---------- MATERIAL PROVIDED

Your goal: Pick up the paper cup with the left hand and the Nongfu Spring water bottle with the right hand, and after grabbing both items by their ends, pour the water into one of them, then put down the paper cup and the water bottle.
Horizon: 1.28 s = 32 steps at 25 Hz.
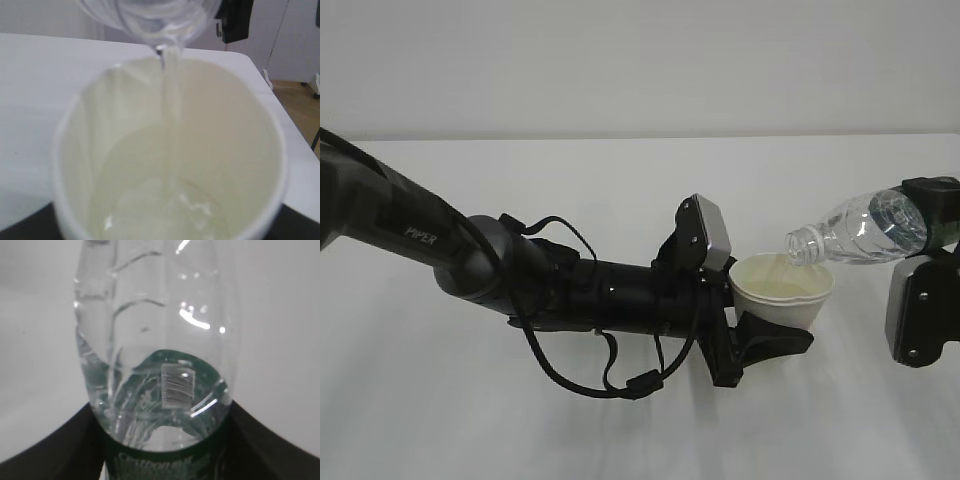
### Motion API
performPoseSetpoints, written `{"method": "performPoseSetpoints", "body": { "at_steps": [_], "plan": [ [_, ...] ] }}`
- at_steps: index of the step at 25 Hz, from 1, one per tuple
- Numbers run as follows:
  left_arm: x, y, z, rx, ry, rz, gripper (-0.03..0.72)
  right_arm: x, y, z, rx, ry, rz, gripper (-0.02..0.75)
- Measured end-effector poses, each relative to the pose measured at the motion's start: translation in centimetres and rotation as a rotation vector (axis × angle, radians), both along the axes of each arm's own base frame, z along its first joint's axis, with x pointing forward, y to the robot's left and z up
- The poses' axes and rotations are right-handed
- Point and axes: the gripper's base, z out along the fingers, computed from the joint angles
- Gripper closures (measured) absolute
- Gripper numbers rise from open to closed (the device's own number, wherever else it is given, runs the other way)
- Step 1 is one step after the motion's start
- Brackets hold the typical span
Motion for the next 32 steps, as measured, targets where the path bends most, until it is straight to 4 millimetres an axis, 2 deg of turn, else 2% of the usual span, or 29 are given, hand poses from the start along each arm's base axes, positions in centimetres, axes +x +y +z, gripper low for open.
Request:
{"method": "performPoseSetpoints", "body": {
  "at_steps": [32],
  "plan": [
    [0.02,0.01,-0.03,0.003,0.0,0.002,0.252,0.18,0.02,0.12,-0.015,-0.003,0.003,0.283]
  ]
}}
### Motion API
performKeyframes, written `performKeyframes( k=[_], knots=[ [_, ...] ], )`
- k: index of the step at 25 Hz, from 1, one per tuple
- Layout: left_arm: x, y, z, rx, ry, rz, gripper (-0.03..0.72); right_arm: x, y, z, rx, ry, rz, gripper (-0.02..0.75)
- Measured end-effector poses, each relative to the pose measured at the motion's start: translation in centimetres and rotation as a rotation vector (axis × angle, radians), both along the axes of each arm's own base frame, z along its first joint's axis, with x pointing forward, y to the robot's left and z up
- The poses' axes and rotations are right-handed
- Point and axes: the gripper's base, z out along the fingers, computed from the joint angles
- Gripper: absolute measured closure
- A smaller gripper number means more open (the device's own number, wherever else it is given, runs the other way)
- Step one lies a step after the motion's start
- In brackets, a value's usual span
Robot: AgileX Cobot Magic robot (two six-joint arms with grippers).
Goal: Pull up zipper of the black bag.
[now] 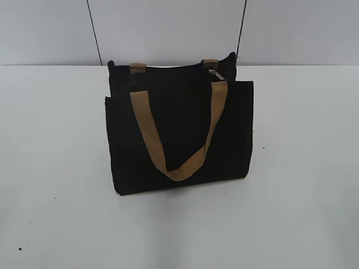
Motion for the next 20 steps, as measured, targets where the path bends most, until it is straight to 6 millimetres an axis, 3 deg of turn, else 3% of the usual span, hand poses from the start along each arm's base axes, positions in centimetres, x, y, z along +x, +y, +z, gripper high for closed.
performKeyframes(
  k=[7,14,20],
  knots=[
    [-0.4,0.1,0.0,-0.007,-0.013,0.117,0.199,0.0,0.0,0.0,0.002,-0.005,-0.037,0.181],
    [-0.5,0.0,0.0,-0.009,-0.018,0.229,0.202,-1.3,-0.2,0.0,0.016,-0.095,-0.108,0.181],
    [-0.7,0.0,0.0,-0.007,-0.02,0.361,0.249,-1.3,0.0,0.0,0.031,-0.095,-0.121,0.181]
  ],
)
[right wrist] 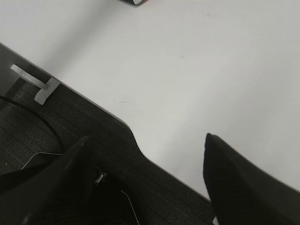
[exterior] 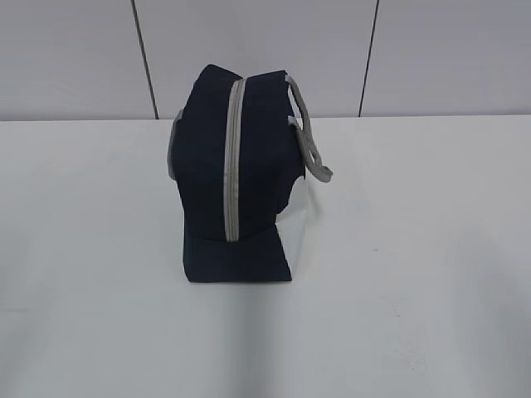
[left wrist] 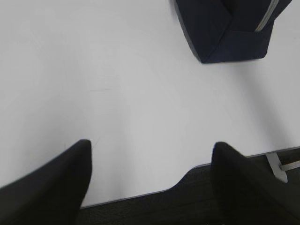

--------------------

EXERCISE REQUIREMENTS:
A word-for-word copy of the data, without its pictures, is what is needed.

EXPECTED OUTPUT:
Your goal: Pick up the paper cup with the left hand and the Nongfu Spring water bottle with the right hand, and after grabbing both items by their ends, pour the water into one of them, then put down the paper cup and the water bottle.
Horizon: 1.28 s = 32 steps at 25 Hz.
### Motion API
performPoseSetpoints, written `{"method": "performPoseSetpoints", "body": { "at_steps": [_], "plan": [ [_, ...] ] }}`
- at_steps: index of the step at 25 Hz, from 1, one per tuple
- Numbers run as follows:
  left_arm: x, y, z, rx, ry, rz, gripper (-0.03..0.72)
  right_arm: x, y, z, rx, ry, rz, gripper (-0.02..0.75)
- Measured end-effector poses, each relative to the pose measured at the motion's start: translation in centimetres and rotation as a rotation vector (axis × angle, radians), both along the axes of each arm's own base frame, z along its first joint's axis, with x pointing forward, y to the robot's left and z up
- The poses' axes and rotations are right-handed
- Point and axes: the gripper's base, z out along the fingers, computed from the joint angles
- Gripper closures (measured) absolute
- Gripper numbers rise from open to closed (the device's own number, wherever else it is given, runs the other way)
- Step 1 is one step after the motion's start
- Brackets hold the typical span
Motion for the next 32 steps, as measured, targets where the path bends most, until it is straight to 4 millimetres an axis, 2 deg of turn, else 2% of the usual span, or 29 are given, hand poses from the start along each arm's base axes, positions in centimetres, axes +x +y +z, gripper low for open.
Request:
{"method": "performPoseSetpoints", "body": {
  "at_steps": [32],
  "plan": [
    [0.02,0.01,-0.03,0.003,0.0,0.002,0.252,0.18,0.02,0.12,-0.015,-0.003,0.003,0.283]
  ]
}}
### Motion API
performKeyframes, written `performKeyframes( k=[_], knots=[ [_, ...] ], )`
- k: index of the step at 25 Hz, from 1, one per tuple
- Layout: left_arm: x, y, z, rx, ry, rz, gripper (-0.03..0.72); right_arm: x, y, z, rx, ry, rz, gripper (-0.02..0.75)
- Measured end-effector poses, each relative to the pose measured at the motion's start: translation in centimetres and rotation as a rotation vector (axis × angle, radians), both along the axes of each arm's own base frame, z along its first joint's axis, with x pointing forward, y to the robot's left and z up
- The poses' axes and rotations are right-handed
- Point and axes: the gripper's base, z out along the fingers, computed from the joint angles
- Gripper: absolute measured closure
- A smaller gripper number means more open (the device's own number, wherever else it is given, runs the other way)
- Step one lies a step after the motion's start
- In brackets, a value's usual span
Robot: AgileX Cobot Magic robot (two six-joint arms with grippers).
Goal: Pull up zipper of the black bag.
[now] 
Motion for the next 20 steps, as measured, targets where the path bends most, until it is straight to 6 millimetres an axis, 3 deg of turn, else 3% of the usual span, hand poses from the start along each arm's base axes, positions in centimetres, x, y, z along +x, +y, +z, gripper high for closed.
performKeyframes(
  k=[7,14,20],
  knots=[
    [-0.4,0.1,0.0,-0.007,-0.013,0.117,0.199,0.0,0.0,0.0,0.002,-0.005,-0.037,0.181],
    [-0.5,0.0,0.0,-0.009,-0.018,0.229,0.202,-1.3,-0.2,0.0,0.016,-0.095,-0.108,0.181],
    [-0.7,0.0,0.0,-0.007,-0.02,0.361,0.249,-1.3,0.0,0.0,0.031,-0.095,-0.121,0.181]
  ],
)
[right wrist] 
[exterior] 
[left wrist] 

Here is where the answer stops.